I’ve always been a consumer. I toddled through my younger years affected by advertising, and always wanting the latest Barbie. Then, as I got a little older, I started lusting after clothes. As I waltzed into my teens I started amassing shoes. Then make up. As I head through my twenties, I look around at all the stuff I have collected. There is no way that I can continue to buy so much! Especially as I’m starting to think about saving up for things like holidays, and houses, and even retirement funds (yikes!).
I’ve been thinking more and more about minimising how much I purchase. At the end of the day, I never use as much as I buy, and inevitably things get thrown away. I’ve been thinking about some strategies I can use to reduce my impact a little more.
1. Buying Less
It sounds a little trite, but buying less is probably the first step to reducing your impact. There are a couple of things that you could try to reduce your purchasing. Firstly, I think setting a budget might help. This budget could be in the form of a realistic monetary budget, for example, $50 a week. Or, perhaps, the budget could be in the form of a product budget, for example, 2 new products a month. Because of this budgeting, impulse purchases are less likely, and more consideration goes into purchasing. Maybe it forces you to only try one shade of that fab new lipstick collection at a time!
I know that it’s hard to resist the allure of a new product that claims to do everything but clean your dishes, but try to wait until the hype dies down. More often than not, these new ‘holy grail’ products fade into obscurity, and you will still have that crisp $20 in your pocket, and space in your vanity for something more worthy.
2. Try Before You Buy
How many times have you bought a product that everyone else raves about, but just doesn’t seem to work for you? This happens to me more often than I would like to admit. Most beauty counters offer small samples, or at the very least, allow you to try some product in the store. Do you have a friend whose lippy you love, but aren’t sure if the shade will suit you? Ask if you can swatch it your skin or try it on! Most people love being complemented on their taste and will be more than happy for you to give it a try.
3. Using What We Have
It can be hard when something new and shiny comes onto the market. Everyone seems to have it and rave about it. But do you really need another mascara when you have 10 perfectly good ones (and about 10 not-so-good ones) lurking in your vanity?
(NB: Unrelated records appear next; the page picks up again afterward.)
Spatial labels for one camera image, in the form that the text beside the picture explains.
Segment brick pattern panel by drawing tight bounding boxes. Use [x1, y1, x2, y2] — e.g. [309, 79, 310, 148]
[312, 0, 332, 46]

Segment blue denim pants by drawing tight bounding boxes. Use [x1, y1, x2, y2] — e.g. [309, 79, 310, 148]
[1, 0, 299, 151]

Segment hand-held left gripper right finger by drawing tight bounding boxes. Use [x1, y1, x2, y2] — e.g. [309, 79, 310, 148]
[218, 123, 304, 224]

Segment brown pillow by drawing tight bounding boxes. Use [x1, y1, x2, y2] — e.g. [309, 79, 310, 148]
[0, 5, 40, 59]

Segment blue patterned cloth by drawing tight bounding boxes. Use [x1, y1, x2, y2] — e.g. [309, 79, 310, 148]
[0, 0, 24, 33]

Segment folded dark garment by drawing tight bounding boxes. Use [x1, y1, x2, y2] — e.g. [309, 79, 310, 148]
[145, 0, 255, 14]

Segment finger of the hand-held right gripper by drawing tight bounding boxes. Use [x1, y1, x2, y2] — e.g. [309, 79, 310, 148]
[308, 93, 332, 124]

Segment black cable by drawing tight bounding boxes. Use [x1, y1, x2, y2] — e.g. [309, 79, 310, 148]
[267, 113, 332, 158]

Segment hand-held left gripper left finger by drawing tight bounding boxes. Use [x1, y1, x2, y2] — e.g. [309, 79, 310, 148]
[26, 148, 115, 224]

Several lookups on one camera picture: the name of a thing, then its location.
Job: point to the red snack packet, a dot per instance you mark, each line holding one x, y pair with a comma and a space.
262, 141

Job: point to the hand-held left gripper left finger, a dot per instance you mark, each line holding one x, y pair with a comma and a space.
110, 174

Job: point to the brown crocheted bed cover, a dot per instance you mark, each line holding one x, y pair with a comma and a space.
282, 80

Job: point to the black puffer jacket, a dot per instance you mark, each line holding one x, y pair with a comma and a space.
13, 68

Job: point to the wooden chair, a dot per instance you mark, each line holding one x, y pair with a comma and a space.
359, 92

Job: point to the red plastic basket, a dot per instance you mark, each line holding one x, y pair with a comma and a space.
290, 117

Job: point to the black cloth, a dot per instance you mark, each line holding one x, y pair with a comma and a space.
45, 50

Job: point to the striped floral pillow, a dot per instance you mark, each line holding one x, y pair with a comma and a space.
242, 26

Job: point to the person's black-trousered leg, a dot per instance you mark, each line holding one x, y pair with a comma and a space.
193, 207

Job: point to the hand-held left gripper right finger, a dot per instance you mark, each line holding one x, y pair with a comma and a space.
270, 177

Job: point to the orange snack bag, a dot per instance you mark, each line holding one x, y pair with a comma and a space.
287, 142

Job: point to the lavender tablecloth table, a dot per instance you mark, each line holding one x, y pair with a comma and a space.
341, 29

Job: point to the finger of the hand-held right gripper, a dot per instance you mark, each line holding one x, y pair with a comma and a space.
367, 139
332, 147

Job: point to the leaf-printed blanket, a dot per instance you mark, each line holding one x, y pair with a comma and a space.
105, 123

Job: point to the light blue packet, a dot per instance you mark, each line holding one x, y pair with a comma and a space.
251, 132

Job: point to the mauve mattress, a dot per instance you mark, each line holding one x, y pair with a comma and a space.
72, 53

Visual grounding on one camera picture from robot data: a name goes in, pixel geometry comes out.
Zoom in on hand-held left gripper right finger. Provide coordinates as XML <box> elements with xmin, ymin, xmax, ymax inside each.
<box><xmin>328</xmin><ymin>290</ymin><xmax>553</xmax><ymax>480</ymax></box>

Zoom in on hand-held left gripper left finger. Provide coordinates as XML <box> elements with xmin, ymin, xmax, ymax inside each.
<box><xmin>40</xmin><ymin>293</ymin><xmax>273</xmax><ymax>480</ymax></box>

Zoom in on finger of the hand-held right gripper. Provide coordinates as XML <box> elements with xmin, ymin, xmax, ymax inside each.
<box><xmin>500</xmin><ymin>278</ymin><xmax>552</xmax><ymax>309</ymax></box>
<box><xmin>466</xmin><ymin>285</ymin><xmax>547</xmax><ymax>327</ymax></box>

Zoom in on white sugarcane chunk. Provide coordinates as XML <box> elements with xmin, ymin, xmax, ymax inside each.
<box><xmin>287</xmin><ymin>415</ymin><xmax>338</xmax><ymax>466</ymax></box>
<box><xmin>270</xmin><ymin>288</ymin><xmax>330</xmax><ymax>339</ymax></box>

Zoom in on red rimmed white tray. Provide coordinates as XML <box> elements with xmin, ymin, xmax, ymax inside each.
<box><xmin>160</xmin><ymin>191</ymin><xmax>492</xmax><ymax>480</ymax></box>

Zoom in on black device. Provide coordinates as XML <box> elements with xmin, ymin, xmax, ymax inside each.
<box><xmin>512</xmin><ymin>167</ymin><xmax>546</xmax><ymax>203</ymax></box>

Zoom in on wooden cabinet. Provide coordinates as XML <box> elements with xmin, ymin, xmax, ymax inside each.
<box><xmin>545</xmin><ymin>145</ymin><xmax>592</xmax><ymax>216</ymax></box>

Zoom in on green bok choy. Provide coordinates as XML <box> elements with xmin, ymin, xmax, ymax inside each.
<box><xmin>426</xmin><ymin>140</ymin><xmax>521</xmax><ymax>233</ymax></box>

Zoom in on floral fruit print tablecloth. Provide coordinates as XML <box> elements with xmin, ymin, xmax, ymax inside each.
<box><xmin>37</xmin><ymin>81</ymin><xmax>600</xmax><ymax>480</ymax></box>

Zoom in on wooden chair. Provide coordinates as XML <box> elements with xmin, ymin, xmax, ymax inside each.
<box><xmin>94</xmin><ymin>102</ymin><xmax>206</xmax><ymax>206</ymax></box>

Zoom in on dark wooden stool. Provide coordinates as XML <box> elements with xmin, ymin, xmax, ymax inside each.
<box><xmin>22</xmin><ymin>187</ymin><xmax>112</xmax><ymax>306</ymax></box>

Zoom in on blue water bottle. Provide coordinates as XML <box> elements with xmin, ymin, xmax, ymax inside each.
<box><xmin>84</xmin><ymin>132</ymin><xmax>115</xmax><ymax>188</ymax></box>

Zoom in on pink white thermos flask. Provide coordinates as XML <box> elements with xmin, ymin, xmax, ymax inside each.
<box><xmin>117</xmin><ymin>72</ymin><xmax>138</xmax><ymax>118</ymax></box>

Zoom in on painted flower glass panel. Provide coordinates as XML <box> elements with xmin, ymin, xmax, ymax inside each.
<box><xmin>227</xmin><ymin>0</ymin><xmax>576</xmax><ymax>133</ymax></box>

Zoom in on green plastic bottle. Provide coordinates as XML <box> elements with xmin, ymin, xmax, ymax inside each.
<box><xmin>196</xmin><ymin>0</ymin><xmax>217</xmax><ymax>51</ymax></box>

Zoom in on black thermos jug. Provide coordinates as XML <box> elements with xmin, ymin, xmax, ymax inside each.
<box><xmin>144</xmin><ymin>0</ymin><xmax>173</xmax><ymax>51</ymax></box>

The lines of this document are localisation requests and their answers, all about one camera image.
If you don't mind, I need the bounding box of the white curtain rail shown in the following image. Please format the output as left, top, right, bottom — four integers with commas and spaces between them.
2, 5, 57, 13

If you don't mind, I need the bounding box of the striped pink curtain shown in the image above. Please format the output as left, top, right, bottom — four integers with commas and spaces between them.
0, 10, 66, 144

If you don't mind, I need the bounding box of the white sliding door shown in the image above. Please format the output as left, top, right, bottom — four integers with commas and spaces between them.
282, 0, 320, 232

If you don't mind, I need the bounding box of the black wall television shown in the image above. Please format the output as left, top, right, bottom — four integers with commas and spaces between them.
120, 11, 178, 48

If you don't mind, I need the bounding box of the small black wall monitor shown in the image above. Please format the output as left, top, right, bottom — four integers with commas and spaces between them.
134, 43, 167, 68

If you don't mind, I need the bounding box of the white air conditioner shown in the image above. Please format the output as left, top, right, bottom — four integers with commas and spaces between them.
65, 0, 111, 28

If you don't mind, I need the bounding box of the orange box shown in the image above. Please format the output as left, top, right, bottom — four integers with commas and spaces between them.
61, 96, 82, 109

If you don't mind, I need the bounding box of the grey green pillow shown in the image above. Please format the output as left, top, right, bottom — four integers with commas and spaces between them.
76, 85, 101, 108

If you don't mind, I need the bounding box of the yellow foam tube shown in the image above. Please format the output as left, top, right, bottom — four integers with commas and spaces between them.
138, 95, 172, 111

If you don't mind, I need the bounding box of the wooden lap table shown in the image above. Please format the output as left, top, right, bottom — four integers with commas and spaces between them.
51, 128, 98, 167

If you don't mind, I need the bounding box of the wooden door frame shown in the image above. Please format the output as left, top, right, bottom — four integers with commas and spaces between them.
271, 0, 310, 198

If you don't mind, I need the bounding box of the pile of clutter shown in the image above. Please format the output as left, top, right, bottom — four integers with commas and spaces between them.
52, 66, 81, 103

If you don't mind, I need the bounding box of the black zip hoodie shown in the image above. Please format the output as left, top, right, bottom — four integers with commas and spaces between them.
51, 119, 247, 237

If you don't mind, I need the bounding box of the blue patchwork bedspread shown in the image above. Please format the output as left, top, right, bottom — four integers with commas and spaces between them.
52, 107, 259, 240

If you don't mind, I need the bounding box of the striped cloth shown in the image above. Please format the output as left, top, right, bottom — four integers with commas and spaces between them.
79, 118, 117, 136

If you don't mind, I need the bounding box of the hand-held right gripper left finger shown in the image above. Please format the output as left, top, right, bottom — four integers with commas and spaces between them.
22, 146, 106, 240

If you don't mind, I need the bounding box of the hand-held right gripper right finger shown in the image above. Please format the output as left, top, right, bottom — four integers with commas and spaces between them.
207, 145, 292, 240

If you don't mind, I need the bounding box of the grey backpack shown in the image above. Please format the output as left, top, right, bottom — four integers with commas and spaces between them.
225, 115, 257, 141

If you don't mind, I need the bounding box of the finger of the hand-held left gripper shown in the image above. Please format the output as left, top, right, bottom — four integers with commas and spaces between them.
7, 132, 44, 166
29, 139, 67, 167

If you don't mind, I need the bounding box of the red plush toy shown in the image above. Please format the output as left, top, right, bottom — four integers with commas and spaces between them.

One technique that might help, is to limit yourself to 4-5 mascaras (let’s be honest, who needs more than 5?!), and only buy a new one when you run out of something else.
4. Get Rid of It!
Before you dump your stuff in the bin, think about who else might want it! Obviously, old and worn-out products should go in the bin. But that lippy that you bought, used once, and realised made you look a little like a clown might look good on a friend with a different skin tone. Perhaps you could even organise an exchange evening with friends every couple of months where you can swap products and clothes over a bottle of wine and a catch-up. Old or unused clothes that are still in good condition (like that shirt that doesn’t really go with anything else in your wardrobe) can also go to thrift shops, or even towards homeless shelters.
There are a couple of methods for deciding what to throw out. One method is to turn your coat hangers backwards. When you wear an item, put it back in the right way around. After a year, consider giving it away. A similar technique can also be used for makeup and skincare products. Pop everything into boxes according to their use (one for mascara, one for lipsticks, one for foundation, etc.). When you use a product, put it back where you usually store your makeup. After a while, you will start to get a feel for what you actually use. Alternatively, try the Konmari method. This has received a fair amount of press recently, and you can read more about it with a quick google. It involves picking up an object, and deciding whether it brings you joy. If it does (yay!), then it gets to stay. If it doesn’t, then you should consider giving, or throwing it away. Obviously, a little common sense has to apply to this method. Not everything needs to bring you joy. I don’t know about you, but cleaning supplies don’t tend to fill me with joy!
I hope that this post has helped you to consider the impact of our consumerism culture. It can be hard to juggle interests and passions (like make up and fashion) with being a conscious and mindful consumer. Small changes in the way you think about buying can really have an impact, both on your bank account, and on the environment. Do you have any suggestions for ways that we can become more mindful consumers?